Six years of this blog. Week 313, which means I've been writing about food and life and the distance between Evarts and Lexington for six full years, and the distance hasn't gotten any shorter but the writing has gotten easier, or maybe not easier — just more necessary. I started this because Betty's recipes were going to die if someone didn't write them down, and now I'm writing them down and also writing everything else — the disability, the back, the fire pit, the soup beans, the way Connie says 'that'll do' like it's a complete sentence, which it is.

Amber came Saturday like she promised. She drove up from her apartment looking like she hadn't slept in thirty hours, which she probably hadn't, and she ate two plates of the ribs I smoked — spare ribs, rubbed with brown sugar and paprika and garlic and smoked over hickory for five hours at 225, mopped with a vinegar sauce every hour. She ate and then she fell asleep on the couch and I put a blanket over her and watched her sleep the way I did when she was a baby, which was twenty-five years ago and yesterday, depending on which clock you're reading.

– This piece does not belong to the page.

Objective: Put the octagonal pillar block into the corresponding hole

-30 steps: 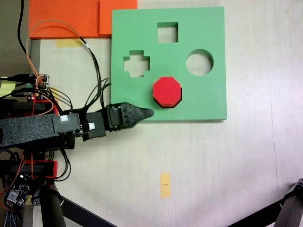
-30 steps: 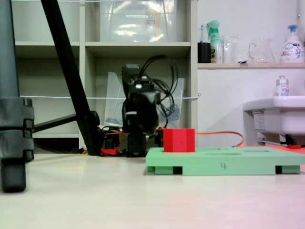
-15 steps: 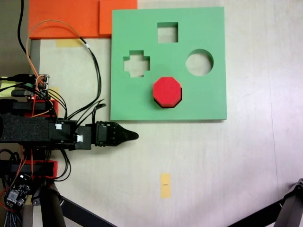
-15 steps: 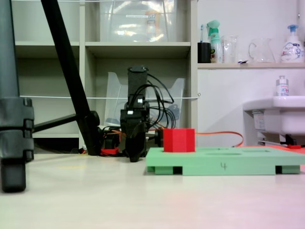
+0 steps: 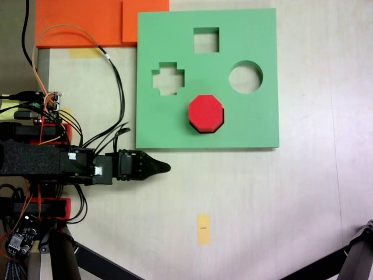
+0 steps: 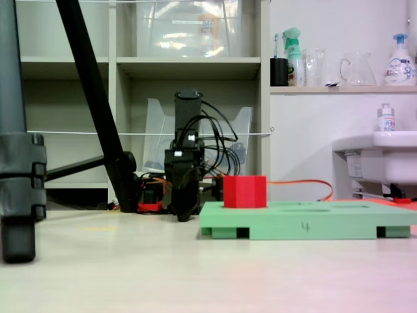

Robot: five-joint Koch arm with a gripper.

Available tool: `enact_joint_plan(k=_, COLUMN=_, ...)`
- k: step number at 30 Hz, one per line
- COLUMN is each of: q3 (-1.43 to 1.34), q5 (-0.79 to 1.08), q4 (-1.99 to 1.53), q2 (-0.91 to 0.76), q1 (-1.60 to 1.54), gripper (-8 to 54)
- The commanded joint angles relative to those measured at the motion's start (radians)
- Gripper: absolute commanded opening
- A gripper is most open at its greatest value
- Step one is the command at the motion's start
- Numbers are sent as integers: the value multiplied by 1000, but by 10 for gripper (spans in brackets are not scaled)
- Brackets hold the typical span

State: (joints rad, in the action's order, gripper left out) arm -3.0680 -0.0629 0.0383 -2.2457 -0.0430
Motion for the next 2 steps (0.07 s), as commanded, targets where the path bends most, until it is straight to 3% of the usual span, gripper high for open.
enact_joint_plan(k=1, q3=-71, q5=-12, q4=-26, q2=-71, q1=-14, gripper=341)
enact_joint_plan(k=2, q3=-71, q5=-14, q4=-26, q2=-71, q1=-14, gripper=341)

Travis called Sunday to say he and Jolene found a house. A little ranch in Nicholasville, three bedrooms, fenced yard, the kind of house you buy when you're twenty-eight and planning a future. I told him I was proud, which I was, and I told him to have the roof inspected, which is the kind of advice a construction man gives whether asked or not. He said Dad, I know about roofs. I said you know about landscaping. He said they're both outside. He's got a point.

Made cornbread three times this week because I'm working on it. Betty's cornbread — white cornmeal, buttermilk, egg, salt, a little baking soda, bacon grease in the cast iron heated smoking hot. The first batch was too thick. The second was better. The third was right — thin, crispy on the bottom, tender in the middle, the bacon grease giving it that golden edge that tastes like the cast iron itself has been seasoning this cornbread for generations, which it has, because this is Betty's skillet, the one I took from the Evarts kitchen when she said take what you want, Craig Allen, meaning take what you need, meaning take everything.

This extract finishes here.